Again, you have no rational or factual basis for your opinion.
Scalia:
Justice Stevens places overwhelming reliance upon this Court’s decision in
United States v.
Miller,
307 U. S. 174 (1939) . ...
Nothing so clearly demonstrates the weakness of Justice Stevens’ case.
Miller did not hold that and cannot possibly be read to have held that. The judgment in the case upheld against a
Second Amendment challenge two men’s federal convictions for transporting an unregistered short-barreled shotgun in interstate commerce, in violation of the National Firearms Act, 48 Stat.

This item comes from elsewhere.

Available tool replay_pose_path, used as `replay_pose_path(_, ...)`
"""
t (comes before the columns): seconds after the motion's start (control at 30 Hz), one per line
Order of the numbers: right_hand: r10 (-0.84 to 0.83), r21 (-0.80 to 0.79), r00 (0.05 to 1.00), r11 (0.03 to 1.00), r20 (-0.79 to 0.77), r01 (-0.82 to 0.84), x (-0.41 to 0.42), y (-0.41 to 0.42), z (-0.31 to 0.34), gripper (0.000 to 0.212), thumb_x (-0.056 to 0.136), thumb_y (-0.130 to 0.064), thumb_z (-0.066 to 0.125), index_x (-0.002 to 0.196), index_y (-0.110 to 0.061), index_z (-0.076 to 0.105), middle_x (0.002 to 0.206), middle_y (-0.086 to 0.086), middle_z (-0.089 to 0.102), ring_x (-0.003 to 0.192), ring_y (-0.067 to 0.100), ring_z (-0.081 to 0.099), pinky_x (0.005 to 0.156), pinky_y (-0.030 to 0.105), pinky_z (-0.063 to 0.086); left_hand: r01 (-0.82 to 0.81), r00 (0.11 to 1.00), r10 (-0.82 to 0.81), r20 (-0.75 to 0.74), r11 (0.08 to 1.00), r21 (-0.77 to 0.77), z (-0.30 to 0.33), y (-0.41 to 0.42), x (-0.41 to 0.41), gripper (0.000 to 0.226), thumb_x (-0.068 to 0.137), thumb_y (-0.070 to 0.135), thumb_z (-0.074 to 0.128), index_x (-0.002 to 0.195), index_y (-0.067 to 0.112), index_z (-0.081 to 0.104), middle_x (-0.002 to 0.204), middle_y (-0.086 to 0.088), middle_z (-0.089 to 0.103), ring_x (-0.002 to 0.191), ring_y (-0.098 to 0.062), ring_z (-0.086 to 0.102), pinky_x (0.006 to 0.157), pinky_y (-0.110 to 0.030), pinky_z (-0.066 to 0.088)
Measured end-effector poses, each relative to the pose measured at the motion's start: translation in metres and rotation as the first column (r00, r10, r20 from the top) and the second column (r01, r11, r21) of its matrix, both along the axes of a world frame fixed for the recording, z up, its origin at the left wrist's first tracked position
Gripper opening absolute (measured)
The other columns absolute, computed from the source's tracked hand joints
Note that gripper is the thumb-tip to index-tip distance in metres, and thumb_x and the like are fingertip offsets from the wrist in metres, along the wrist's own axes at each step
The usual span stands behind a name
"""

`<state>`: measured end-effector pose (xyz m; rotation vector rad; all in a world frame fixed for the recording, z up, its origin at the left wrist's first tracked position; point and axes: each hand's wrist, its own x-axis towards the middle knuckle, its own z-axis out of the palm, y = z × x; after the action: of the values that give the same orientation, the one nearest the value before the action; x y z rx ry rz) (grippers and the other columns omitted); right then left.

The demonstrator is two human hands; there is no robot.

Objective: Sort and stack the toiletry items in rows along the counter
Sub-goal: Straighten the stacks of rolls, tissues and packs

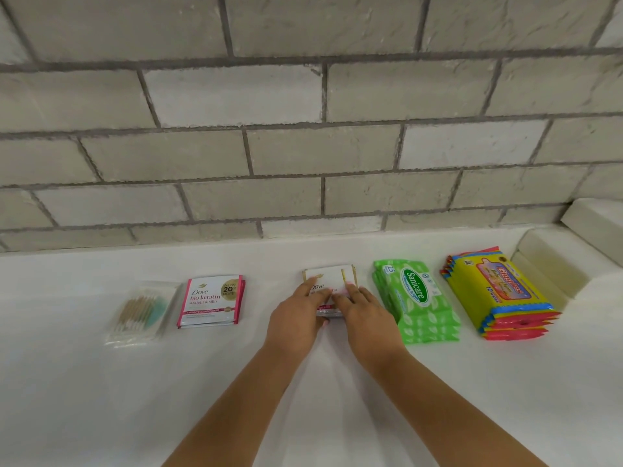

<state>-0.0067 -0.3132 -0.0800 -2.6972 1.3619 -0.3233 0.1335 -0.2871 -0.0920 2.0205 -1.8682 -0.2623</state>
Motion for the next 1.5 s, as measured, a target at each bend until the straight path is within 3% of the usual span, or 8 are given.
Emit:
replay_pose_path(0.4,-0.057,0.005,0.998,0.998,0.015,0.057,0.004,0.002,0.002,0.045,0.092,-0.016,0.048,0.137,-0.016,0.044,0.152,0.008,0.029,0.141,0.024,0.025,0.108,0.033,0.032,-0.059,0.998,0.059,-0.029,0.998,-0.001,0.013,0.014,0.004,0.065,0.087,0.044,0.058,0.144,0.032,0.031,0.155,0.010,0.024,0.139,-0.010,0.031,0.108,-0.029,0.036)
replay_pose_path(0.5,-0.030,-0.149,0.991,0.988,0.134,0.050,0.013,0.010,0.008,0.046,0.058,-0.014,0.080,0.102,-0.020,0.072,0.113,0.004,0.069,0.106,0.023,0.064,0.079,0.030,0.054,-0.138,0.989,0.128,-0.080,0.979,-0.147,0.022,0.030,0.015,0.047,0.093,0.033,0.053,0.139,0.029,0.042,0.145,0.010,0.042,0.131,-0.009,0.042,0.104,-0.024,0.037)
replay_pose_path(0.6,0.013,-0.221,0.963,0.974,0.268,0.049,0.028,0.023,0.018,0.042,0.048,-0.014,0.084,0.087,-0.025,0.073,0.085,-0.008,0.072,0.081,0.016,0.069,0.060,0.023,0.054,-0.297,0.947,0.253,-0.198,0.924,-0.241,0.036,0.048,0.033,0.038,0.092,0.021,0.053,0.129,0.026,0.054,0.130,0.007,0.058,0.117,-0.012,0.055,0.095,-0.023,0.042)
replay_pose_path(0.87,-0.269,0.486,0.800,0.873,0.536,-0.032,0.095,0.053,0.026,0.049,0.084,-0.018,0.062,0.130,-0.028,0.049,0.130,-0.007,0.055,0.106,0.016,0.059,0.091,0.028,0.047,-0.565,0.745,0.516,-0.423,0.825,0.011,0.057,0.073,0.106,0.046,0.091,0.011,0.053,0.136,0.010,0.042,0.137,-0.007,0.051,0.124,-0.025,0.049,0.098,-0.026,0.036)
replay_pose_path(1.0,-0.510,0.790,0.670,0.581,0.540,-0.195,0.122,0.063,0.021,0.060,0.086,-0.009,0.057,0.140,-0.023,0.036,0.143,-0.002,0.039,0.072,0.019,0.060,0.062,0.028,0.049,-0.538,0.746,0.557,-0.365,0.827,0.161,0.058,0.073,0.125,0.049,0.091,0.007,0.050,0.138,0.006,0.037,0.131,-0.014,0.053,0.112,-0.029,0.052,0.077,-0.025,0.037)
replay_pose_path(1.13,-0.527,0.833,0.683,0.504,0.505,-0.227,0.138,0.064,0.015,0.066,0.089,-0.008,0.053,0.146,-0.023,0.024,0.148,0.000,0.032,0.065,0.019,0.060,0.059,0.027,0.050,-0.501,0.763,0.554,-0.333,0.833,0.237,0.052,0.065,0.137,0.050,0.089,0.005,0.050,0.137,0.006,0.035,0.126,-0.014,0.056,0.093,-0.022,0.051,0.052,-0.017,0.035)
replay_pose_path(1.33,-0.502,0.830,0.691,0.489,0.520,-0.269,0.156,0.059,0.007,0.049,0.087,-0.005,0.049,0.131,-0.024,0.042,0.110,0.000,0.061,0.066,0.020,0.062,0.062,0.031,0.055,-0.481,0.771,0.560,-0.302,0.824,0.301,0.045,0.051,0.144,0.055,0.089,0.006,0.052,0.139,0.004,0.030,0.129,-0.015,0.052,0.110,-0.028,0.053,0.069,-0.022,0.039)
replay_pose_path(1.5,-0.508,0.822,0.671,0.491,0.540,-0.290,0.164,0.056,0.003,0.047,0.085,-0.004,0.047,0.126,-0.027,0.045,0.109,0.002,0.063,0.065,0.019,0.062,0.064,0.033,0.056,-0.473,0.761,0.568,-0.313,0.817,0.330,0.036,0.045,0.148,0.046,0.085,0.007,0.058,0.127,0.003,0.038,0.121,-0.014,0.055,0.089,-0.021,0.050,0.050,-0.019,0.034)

1236. It is entirely clear that the Court’s basis for saying that the
Second Amendment did not apply was
not that the defendants were “bear[ing] arms” not “for … military purposes” but for “nonmilitary use,”
post, at 2
. Rather, it was that the
type of weapon at issue was not eligible for
Second Amendment protection: “In the absence of any evidence tending to show that the possession or use of a [short-barreled shotgun] at this time has some reasonable relationship to the preservation or efficiency of a well regulated militia, we cannot say that the
Second Amendment guarantees the right to keep and bear
such an instrument.” 307 U. S., at 178 (emphasis added). “Certainly,” the Court continued, “it is not within judicial notice that this weapon is any part of the ordinary military equipment or that its use could contribute to the common defense.”
Ibid. Beyond that, the opinion provided no explanation of the content of the right.
This holding is not only consistent with, but positively suggests, that the
Second Amendment confers an individual right to keep and bear arms (though only arms that “have some reasonable relationship to the preservation or efficiency of a well regulated militia”). Had the Court believed that the
Second Amendment protects only those serving in the militia, it would have been odd to examine the character of the weapon rather than simply note that the two crooks were not militiamen. Justice Stevens can say again and again that
Miller did “not turn on the difference between muskets and sawed-off shotguns, it turned, rather, on the basic difference between the military and nonmilitary use and possession of guns,”
post, at 42–43, but the words of the opinion prove otherwise. The most Justice Stevens can plausibly claim for
Miller is that it declined to decide the nature of the
Second Amendment right, despite the Solicitor General’s argument (made in the alternative) that the right was collective, see Brief for United States, O. T. 1938, No. 696, pp. 4–5.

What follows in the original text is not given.